[Stored items from a collection]
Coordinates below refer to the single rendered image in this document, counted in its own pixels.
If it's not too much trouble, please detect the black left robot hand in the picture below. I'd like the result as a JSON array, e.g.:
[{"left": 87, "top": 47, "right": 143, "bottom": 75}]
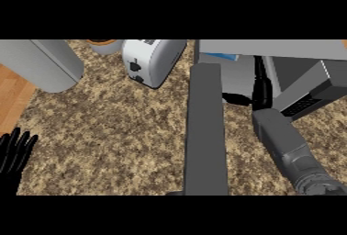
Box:
[{"left": 0, "top": 127, "right": 41, "bottom": 196}]

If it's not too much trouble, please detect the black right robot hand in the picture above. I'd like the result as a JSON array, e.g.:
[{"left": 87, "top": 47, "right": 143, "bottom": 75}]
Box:
[{"left": 221, "top": 55, "right": 274, "bottom": 112}]

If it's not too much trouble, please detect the white milk carton blue top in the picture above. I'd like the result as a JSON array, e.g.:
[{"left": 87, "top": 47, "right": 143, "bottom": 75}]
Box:
[{"left": 197, "top": 51, "right": 257, "bottom": 100}]

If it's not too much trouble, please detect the grey microwave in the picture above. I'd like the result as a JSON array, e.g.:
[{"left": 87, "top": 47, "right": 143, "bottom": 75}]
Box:
[{"left": 193, "top": 39, "right": 347, "bottom": 121}]

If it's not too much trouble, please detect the dark grey microwave door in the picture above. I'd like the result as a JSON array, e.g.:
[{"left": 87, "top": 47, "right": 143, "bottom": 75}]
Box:
[{"left": 165, "top": 62, "right": 230, "bottom": 196}]

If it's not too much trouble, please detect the white toaster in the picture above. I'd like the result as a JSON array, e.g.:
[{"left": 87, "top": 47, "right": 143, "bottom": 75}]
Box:
[{"left": 119, "top": 39, "right": 189, "bottom": 90}]

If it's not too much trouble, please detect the large grey cylinder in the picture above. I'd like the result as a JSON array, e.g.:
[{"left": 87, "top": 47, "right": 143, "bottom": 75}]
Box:
[{"left": 0, "top": 39, "right": 87, "bottom": 94}]

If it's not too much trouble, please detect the grey cup with orange rim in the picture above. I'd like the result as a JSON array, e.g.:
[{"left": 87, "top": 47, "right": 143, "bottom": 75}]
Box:
[{"left": 84, "top": 39, "right": 124, "bottom": 56}]

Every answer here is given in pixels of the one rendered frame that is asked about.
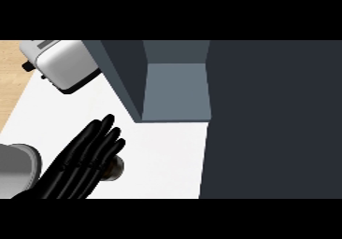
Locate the dark wine bottle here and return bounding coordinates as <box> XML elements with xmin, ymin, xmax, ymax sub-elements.
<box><xmin>100</xmin><ymin>154</ymin><xmax>125</xmax><ymax>182</ymax></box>

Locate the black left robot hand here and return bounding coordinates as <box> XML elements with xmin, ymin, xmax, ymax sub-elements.
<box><xmin>10</xmin><ymin>113</ymin><xmax>126</xmax><ymax>200</ymax></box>

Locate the white toaster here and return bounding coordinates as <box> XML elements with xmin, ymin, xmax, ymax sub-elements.
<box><xmin>17</xmin><ymin>40</ymin><xmax>103</xmax><ymax>95</ymax></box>

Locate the grey open cabinet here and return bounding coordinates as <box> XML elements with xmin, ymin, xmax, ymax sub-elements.
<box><xmin>81</xmin><ymin>40</ymin><xmax>212</xmax><ymax>123</ymax></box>

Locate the dark grey cabinet door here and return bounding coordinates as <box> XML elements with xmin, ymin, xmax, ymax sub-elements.
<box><xmin>199</xmin><ymin>40</ymin><xmax>342</xmax><ymax>200</ymax></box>

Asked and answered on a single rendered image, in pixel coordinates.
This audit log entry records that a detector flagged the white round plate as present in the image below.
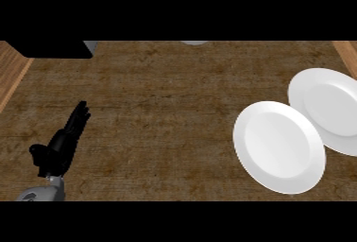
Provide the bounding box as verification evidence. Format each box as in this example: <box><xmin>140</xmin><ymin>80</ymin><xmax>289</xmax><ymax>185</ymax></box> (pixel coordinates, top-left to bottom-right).
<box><xmin>287</xmin><ymin>67</ymin><xmax>357</xmax><ymax>157</ymax></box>
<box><xmin>231</xmin><ymin>100</ymin><xmax>327</xmax><ymax>195</ymax></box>

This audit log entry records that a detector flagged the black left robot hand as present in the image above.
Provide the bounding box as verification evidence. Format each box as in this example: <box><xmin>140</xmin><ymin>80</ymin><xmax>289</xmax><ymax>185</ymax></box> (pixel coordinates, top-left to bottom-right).
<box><xmin>28</xmin><ymin>100</ymin><xmax>91</xmax><ymax>180</ymax></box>

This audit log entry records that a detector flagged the pale grey object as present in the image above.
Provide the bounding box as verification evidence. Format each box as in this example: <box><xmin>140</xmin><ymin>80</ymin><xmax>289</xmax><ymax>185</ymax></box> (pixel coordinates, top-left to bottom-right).
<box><xmin>180</xmin><ymin>40</ymin><xmax>209</xmax><ymax>46</ymax></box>

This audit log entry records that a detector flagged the black box appliance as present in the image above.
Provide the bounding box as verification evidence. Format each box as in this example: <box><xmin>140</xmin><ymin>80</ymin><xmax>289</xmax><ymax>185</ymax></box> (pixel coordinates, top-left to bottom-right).
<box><xmin>4</xmin><ymin>40</ymin><xmax>96</xmax><ymax>60</ymax></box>

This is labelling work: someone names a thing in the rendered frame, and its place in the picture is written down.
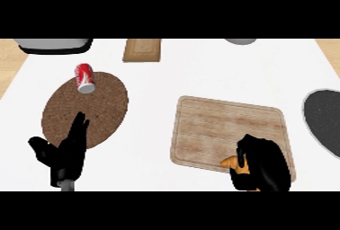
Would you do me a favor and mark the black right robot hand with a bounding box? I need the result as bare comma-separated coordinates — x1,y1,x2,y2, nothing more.
230,133,295,192

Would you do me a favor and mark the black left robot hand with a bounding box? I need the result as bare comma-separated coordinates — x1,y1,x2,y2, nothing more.
27,111,92,189

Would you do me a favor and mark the golden croissant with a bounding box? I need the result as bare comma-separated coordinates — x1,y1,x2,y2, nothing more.
220,155,262,192

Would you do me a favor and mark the pale wooden cutting board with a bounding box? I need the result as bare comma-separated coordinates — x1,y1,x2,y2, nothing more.
169,95,298,183

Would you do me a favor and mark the dark grey pan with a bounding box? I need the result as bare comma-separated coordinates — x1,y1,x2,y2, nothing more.
302,88,340,159

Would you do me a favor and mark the small brown wooden board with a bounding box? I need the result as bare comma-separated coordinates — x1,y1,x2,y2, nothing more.
122,38,163,63

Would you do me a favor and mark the round brown cork placemat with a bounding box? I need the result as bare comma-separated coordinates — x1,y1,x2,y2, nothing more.
42,71,131,150

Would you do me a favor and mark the red soda can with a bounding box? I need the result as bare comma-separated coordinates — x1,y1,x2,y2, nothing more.
73,63,98,94

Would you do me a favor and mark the grey round object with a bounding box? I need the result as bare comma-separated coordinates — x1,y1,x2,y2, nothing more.
224,38,258,46

AIM OF THE TASK →
Scan the data, and report each line that uses the word "toaster".

WRITTEN SOLUTION →
If it's not too much trouble, please detect the white toaster in the picture above. I'd like the result as a JSON array, e.g.:
Locate the white toaster here and return bounding coordinates as <box> XML elements with xmin, ymin, xmax, ymax sub-elements.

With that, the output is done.